> What you have to do:
Would you output all the data exactly as it stands?

Collected data: Begin

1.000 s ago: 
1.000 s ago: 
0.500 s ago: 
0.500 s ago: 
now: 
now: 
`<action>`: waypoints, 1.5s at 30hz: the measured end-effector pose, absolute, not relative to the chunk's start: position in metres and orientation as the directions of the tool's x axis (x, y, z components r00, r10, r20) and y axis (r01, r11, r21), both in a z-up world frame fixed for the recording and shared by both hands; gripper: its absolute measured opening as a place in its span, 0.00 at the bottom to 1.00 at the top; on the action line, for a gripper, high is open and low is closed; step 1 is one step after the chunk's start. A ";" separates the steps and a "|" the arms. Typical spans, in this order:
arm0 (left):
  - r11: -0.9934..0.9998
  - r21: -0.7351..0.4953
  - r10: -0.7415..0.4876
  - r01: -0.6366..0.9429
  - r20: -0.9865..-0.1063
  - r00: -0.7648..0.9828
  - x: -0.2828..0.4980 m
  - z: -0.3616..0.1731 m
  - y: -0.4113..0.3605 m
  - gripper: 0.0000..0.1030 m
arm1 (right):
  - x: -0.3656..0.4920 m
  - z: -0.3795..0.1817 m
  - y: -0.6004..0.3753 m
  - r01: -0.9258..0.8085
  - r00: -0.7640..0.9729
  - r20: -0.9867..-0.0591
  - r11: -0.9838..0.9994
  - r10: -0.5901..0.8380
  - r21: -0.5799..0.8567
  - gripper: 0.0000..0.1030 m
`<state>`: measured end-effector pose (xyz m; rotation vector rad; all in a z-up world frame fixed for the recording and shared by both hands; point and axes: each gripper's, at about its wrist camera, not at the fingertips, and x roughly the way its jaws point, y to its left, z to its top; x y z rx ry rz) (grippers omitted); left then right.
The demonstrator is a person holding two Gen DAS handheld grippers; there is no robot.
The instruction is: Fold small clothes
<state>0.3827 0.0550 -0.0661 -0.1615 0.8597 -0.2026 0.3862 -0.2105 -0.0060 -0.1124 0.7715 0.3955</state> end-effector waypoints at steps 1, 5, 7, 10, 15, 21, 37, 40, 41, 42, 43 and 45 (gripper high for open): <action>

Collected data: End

> Response:
1.000 s ago: 
1.000 s ago: 
0.500 s ago: 
0.500 s ago: 
now: 
now: 
`<action>`: waypoints, 1.5s at 30hz: the measured end-effector pose, absolute, not relative to the chunk's start: position in metres and orientation as the directions of the tool's x axis (x, y, z components r00, r10, r20) and y axis (r01, r11, r21), both in a z-up world frame fixed for the recording and shared by both hands; gripper: its absolute measured opening as a place in its span, 0.00 at the bottom to 1.00 at the top; on the action line, for a gripper, high is open and low is closed; step 1 is one step after the chunk's start. A ";" separates the steps and a "|" the arms. Typical spans, in this order:
arm0 (left):
  - r11: -0.9934..0.9998
  - r21: -0.7351..0.4953
  - r10: -0.7415..0.4876
  - r01: -0.6366..0.9429
  - r20: -0.9865..-0.1063
  - r00: -0.7648..0.9828
  - x: -0.2828..0.4980 m
  - z: -0.3616..0.1731 m
  - y: -0.4113..0.3605 m
  - gripper: 0.0000..0.1030 m
arm1 (right):
  - x: -0.3656..0.4920 m
  - z: -0.3795..0.1817 m
  - y: -0.6004..0.3753 m
  - r01: -0.9258..0.8085
  - r00: -0.7640..0.9729
  - r20: -0.9867..-0.0591
  - r11: -0.9838..0.9994
  - r10: -0.5901..0.8380
  - r21: -0.5799..0.8567
  - gripper: 0.0000..0.1030 m
`<state>`: measured end-effector pose (xyz m; rotation vector rad; all in a z-up world frame fixed for the recording and shared by both hands; point and axes: each gripper's, at about its wrist camera, not at the fingertips, and x roughly the way its jaws point, y to its left, z to its top; x y z rx ry rz) (grippers omitted); left then right.
The demonstrator is a person holding two Gen DAS handheld grippers; there is no robot.
The instruction is: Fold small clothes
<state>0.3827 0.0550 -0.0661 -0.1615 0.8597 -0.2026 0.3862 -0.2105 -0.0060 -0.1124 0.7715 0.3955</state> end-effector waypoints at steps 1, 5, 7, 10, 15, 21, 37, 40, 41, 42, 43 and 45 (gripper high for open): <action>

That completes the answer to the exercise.